Kafka Connect is a tool that allows for the scalable and reliable streaming of data between Apache Kafka and other systems. Supertubes deploys Kafka Connect with Confluent’s Community Connectors included, and supports the use of schemas via Schema Registry.
Supertubes automates the deployment of Kafka Connect clusters and the creation of connectors through KafkaConnect custom resource instances and KafkaConnector custom resource instances, respectively.
Kafka Connect API endpoints 🔗︎
You can access the deployed Kafka Connect clusters at the kafka-connect-svc-<kafka-connect-name>.<namespace>.svc:<servicePort>
endpoint from within the Kubernetes cluster.
Security 🔗︎
Users that connect to Kafka Connect are authenticated using mTLS by default. You can disable this using the MTLS
field in the KafkaConnect custom resource.
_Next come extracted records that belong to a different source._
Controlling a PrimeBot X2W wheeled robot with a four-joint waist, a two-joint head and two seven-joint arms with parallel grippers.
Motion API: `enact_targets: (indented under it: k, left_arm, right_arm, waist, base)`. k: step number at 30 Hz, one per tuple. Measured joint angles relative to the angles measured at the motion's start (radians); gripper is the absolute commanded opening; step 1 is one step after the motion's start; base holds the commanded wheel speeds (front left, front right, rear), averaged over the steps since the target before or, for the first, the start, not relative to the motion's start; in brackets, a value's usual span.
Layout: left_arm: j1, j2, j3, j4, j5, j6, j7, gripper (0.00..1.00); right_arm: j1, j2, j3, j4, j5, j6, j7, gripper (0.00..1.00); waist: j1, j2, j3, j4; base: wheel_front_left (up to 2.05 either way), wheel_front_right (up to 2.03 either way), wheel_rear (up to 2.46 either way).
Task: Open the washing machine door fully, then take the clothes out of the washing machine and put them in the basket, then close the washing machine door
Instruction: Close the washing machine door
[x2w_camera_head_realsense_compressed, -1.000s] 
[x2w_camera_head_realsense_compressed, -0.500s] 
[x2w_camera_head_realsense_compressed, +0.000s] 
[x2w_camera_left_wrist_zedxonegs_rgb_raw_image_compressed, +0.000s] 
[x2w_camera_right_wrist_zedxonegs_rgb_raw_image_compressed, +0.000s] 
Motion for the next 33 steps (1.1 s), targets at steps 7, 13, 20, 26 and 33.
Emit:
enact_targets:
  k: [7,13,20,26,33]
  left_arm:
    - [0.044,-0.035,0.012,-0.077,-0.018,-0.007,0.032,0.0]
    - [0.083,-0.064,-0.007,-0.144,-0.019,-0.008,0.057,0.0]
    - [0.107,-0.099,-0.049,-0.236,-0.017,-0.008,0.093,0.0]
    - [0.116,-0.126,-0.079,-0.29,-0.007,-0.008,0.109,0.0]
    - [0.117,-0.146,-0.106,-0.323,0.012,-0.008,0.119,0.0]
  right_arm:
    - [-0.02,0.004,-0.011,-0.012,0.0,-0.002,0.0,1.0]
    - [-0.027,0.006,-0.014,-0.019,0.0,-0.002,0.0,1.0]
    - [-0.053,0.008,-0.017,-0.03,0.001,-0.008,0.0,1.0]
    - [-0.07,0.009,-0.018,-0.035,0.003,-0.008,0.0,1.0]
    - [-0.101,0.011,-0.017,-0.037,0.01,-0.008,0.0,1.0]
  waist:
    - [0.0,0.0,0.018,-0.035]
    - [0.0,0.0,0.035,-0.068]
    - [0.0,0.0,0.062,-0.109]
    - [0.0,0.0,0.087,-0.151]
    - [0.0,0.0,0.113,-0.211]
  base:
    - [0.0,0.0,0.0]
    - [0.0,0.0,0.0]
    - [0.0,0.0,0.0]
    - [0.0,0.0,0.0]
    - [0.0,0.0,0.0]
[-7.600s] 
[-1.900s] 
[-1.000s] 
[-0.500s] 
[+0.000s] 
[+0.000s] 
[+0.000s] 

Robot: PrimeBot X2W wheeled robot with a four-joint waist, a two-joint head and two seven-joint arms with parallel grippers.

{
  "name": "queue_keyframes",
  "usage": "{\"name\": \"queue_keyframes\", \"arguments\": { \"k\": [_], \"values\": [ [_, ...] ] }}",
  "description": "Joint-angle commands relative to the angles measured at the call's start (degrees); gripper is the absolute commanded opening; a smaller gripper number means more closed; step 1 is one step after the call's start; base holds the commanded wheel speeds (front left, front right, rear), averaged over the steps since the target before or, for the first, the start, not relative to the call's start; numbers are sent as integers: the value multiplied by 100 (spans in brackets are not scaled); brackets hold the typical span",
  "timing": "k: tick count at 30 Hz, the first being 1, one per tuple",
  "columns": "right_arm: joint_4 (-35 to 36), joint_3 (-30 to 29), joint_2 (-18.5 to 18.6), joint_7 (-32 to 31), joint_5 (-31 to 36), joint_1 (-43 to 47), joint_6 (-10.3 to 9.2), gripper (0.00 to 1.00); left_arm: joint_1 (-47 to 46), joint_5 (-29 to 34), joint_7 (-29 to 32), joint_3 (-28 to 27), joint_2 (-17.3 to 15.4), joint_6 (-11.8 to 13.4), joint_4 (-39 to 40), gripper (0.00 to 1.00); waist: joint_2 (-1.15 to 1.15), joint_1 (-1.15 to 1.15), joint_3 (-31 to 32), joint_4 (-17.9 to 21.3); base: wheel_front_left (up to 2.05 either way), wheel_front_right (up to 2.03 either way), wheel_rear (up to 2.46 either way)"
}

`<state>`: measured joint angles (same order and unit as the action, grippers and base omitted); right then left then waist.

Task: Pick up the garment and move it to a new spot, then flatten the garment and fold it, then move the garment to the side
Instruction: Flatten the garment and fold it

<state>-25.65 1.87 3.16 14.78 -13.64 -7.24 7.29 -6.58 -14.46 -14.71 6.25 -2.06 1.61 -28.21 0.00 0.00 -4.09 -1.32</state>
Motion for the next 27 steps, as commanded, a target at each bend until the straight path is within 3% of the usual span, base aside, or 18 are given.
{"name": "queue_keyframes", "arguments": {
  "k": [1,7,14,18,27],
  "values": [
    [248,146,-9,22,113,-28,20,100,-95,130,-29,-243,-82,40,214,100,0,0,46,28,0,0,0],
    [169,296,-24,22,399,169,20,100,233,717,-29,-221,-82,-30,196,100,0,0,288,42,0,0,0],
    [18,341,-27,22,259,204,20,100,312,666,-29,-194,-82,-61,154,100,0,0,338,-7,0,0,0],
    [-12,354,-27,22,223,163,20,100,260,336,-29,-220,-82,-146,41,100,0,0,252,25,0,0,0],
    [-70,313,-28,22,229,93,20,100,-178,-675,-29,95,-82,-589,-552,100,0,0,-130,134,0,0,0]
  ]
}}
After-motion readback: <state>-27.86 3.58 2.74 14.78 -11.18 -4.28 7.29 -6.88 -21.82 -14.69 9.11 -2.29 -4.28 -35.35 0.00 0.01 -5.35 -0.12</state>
Kafka Connect and connector ACLs 🔗︎
Supertubes takes care of setting up all the ACLs necessary for Kafka Connect itself. However, you must set up the ACLs for the connectors separately. Typically:
- A connector of the sink type requires
READ
access to the topics it reads, and to the consumer group namedconnect-{connector-name}
. - A connector of the source type requires
WRITE
access to the topics it writes to.
A Kafka Connect cluster and the connectors it hosts are authenticated by the service account the Kafka Connect deployment runs with, so you must configure the connector-specific ACLs with that in mind.